Secondary Outcome Measures:

  • Pharmacokinetics [ Time Frame: 15 days ]

    The pharmacokinetic properties-Cmax maximum plasma concentration for the combination of palbociclib and PD-0325901 will be evaluated utilizing serial blood draws on cycle 1 day 1 and a steady state trough level drawn on cycle 1 day 15.

  • Target engagement of palbociclib and binimetinib [ Time Frame: 2 years ]

    Confirm target engagement of palbociclib and binimetinib in pre- and on-treatment tumor biopsies from patients enrolled to an MTD expansion cohort.

  • Objective Response [ Time Frame: 2 years ]

    Determine the best objective response rate, as determined by RECIST 1.1, of the combination of palbociclib and binimetinib, palbociclib alone and binimetinib alone in patients with advanced KRAS mutant NSCLC.

This research study is a Phase I/II clinical trial. Participants are being asked to participate in the Phase I portion of the study. A Phase I clinical trial tests the safety of an investigational intervention and also tries to define the appropriate dose of the investigational intervention to use for further studies. “Investigational” means that the intervention is being studied.

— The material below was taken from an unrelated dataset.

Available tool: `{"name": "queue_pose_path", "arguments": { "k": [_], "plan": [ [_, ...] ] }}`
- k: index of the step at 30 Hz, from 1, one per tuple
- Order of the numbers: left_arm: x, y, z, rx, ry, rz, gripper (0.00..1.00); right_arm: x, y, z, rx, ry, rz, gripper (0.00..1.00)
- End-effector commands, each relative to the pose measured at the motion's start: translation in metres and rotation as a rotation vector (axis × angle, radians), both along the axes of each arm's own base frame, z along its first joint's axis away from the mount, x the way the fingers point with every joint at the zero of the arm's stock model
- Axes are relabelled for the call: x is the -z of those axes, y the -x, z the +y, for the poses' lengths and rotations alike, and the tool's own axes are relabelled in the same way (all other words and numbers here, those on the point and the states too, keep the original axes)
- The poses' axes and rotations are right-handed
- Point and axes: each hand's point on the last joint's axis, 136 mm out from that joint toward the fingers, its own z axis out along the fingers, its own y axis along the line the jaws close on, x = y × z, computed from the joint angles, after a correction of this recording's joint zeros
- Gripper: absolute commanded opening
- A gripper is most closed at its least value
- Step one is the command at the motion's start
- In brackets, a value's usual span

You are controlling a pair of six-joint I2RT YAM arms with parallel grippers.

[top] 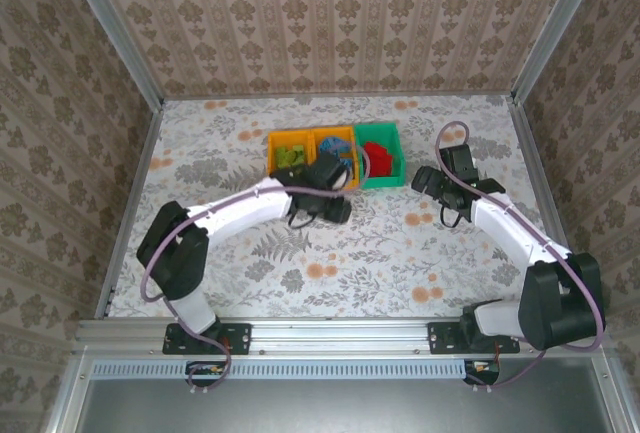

Palbociclib is an oral drug which has been shown to stop the cell cycle, which is the way a cell initiates growth. Binimetinib is also an oral drug which stops a signal that a cell receives, instructing it to grow. By putting these two drugs together the investigators hope that it will have a greater affect on cancer growth than either drug alone. The FDA (the U.S. Food and Drug Administration) has not approved binimetinib as a treatment for any disease. The FDA has not approved palbociclib for use in lung cancer but it has been approved for other cancer types.

The purpose of this study is to:

  • Test the combination of these two drugs, Palbociclib and Binimetinib, in order to determine a safe and tolerable dose of the combination
  • Determine the response rate of the combination
  • Further evaluate the safety and side effect profile for the combination of palbociclib and binimetinib.